→ TRY IT
Using the data below, determine the number of lines that include the string "fixed". Write only that number.
[Opening MATERIAL SHOWN section]
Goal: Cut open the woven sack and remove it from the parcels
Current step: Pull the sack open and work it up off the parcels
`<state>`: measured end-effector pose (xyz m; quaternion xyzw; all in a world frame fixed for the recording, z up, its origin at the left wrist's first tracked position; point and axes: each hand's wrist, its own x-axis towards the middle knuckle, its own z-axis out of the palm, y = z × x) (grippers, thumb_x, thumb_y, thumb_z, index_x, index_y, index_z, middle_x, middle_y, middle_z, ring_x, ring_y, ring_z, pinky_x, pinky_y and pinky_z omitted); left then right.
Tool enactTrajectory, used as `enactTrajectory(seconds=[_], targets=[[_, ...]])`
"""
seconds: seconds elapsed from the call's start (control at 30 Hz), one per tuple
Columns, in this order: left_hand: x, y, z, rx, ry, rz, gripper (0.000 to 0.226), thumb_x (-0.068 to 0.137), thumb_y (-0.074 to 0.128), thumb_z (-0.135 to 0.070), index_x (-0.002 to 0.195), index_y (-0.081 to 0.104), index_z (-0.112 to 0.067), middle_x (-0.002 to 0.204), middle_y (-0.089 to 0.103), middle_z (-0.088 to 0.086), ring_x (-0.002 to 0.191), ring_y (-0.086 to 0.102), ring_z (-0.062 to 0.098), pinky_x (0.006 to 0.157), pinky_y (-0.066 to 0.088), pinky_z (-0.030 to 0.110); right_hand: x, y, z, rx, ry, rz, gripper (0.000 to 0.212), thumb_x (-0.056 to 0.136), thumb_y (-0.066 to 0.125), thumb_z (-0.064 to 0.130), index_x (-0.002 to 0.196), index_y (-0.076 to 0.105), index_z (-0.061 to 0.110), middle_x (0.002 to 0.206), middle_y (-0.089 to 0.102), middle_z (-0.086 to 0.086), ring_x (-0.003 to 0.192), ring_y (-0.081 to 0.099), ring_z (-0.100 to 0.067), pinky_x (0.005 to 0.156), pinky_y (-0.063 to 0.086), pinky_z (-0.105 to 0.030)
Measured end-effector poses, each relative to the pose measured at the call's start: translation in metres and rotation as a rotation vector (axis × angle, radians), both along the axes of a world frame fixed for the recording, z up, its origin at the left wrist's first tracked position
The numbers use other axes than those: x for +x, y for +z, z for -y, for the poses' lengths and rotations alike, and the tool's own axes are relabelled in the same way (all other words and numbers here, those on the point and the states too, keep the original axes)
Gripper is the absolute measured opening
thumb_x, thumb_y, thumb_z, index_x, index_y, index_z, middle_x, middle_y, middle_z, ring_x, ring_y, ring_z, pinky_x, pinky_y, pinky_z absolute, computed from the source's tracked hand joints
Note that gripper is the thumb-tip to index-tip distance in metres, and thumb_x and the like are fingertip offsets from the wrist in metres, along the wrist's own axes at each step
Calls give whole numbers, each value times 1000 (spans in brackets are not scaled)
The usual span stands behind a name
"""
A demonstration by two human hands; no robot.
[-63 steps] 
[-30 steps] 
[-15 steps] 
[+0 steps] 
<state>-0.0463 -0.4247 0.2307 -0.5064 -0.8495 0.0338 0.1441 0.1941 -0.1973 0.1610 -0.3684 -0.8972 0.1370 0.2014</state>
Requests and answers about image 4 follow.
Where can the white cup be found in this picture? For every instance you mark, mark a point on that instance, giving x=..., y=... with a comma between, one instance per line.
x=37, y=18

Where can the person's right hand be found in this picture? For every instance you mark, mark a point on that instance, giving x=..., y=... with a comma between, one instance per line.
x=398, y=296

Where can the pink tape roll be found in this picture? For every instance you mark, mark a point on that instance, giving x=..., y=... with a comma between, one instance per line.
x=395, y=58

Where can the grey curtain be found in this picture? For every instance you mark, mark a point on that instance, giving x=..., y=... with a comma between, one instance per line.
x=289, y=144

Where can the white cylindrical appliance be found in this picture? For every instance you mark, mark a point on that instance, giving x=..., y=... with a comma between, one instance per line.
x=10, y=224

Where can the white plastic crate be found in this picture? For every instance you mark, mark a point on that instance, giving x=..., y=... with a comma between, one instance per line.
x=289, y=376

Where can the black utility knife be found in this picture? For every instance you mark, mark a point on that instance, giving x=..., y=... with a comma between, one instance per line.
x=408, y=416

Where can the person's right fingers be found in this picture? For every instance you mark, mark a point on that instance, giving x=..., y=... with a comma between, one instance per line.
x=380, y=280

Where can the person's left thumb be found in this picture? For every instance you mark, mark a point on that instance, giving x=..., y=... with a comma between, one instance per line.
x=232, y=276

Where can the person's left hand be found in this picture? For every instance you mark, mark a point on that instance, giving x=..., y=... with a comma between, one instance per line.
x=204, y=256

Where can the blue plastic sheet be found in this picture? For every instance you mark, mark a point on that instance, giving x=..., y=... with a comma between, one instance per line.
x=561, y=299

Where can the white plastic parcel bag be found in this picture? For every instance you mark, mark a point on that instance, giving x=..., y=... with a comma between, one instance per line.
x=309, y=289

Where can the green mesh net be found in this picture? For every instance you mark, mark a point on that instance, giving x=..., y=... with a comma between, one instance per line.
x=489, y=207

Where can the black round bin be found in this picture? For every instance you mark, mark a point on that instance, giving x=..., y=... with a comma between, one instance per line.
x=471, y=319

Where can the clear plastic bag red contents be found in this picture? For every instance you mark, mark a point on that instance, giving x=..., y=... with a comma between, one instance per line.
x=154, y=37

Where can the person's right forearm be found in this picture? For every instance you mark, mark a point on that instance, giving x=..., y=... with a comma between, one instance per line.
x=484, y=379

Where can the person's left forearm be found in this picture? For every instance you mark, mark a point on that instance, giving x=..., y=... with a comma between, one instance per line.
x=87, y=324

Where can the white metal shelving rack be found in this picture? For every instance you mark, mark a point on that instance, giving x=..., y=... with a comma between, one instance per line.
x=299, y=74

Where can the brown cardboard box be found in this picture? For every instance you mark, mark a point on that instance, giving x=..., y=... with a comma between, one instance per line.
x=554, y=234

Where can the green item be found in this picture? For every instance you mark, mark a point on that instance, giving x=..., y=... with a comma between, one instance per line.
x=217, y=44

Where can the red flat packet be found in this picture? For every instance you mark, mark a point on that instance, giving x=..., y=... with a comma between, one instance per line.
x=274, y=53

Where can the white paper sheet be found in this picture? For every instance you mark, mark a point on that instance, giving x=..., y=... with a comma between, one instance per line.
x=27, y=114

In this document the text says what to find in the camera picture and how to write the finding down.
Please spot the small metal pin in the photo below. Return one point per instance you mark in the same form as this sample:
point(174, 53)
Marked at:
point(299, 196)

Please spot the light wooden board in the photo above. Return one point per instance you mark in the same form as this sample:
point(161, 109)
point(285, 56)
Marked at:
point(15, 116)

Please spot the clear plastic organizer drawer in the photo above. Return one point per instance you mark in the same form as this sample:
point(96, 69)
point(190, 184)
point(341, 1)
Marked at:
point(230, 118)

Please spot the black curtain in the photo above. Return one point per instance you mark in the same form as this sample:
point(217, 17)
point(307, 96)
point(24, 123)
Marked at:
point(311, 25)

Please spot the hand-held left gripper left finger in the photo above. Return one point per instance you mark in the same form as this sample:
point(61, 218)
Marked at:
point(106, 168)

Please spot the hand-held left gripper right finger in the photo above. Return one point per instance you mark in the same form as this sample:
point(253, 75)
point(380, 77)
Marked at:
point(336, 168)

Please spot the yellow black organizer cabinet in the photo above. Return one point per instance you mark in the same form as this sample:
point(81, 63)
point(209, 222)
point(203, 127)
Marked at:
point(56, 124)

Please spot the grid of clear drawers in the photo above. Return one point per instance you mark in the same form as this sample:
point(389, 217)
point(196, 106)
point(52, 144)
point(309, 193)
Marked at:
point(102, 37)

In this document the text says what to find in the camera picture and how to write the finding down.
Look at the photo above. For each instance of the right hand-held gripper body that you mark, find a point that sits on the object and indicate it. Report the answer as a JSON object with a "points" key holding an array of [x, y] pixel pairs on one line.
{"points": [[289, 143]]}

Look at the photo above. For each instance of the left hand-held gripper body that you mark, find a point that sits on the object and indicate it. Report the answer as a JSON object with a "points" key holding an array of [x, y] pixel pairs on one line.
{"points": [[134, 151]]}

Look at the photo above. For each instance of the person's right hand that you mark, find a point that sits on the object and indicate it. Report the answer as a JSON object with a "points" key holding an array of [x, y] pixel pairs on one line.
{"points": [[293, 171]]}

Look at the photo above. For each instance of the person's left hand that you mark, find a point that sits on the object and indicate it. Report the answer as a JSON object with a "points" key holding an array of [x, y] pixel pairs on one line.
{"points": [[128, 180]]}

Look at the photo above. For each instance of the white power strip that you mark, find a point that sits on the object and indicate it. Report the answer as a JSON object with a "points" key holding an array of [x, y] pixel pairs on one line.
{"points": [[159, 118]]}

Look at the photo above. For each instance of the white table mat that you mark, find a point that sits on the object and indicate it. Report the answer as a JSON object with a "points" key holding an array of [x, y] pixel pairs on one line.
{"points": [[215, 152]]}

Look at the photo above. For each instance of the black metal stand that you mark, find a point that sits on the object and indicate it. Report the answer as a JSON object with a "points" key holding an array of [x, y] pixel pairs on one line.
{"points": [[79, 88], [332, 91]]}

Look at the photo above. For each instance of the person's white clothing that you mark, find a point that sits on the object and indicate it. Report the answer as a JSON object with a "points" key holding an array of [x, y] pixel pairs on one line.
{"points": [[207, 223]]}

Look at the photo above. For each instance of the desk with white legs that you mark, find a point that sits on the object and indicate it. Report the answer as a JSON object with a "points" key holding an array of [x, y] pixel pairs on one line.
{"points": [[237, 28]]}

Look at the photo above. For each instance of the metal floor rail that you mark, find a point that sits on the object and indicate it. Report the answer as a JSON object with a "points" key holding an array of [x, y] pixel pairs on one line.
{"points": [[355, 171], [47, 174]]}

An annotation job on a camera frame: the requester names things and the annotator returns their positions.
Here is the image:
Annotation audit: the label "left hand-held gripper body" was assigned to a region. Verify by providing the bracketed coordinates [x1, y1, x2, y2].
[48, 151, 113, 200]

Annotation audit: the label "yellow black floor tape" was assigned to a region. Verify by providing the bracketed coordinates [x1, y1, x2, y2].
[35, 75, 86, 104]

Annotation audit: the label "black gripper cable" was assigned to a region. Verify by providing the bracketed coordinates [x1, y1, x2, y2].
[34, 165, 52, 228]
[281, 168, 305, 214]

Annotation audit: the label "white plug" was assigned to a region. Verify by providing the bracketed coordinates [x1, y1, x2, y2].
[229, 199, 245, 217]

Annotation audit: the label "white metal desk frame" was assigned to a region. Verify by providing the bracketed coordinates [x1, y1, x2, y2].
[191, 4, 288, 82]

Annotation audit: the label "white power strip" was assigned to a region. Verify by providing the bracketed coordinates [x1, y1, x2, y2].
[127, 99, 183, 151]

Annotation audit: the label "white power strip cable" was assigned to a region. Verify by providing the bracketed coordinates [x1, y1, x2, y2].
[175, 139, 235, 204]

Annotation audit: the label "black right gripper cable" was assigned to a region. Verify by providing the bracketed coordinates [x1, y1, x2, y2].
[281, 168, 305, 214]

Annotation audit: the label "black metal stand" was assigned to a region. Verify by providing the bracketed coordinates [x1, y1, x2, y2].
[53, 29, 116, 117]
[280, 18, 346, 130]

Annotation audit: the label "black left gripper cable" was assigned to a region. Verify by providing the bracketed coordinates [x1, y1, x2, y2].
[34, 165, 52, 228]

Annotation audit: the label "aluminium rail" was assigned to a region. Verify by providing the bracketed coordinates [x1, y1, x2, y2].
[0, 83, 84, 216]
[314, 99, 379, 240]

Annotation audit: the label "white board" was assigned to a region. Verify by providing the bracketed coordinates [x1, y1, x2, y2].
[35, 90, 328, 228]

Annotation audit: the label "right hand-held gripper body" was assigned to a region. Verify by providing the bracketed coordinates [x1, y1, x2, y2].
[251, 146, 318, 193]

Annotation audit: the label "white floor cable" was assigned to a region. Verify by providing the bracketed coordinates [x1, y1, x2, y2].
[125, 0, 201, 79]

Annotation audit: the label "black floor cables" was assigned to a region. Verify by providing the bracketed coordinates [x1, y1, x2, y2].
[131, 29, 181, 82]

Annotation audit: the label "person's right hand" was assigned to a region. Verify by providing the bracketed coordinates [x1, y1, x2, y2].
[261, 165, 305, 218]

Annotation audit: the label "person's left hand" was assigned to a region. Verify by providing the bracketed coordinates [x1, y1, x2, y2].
[Closing MATERIAL SHOWN section]
→ RESULT OF THIS EXERCISE
2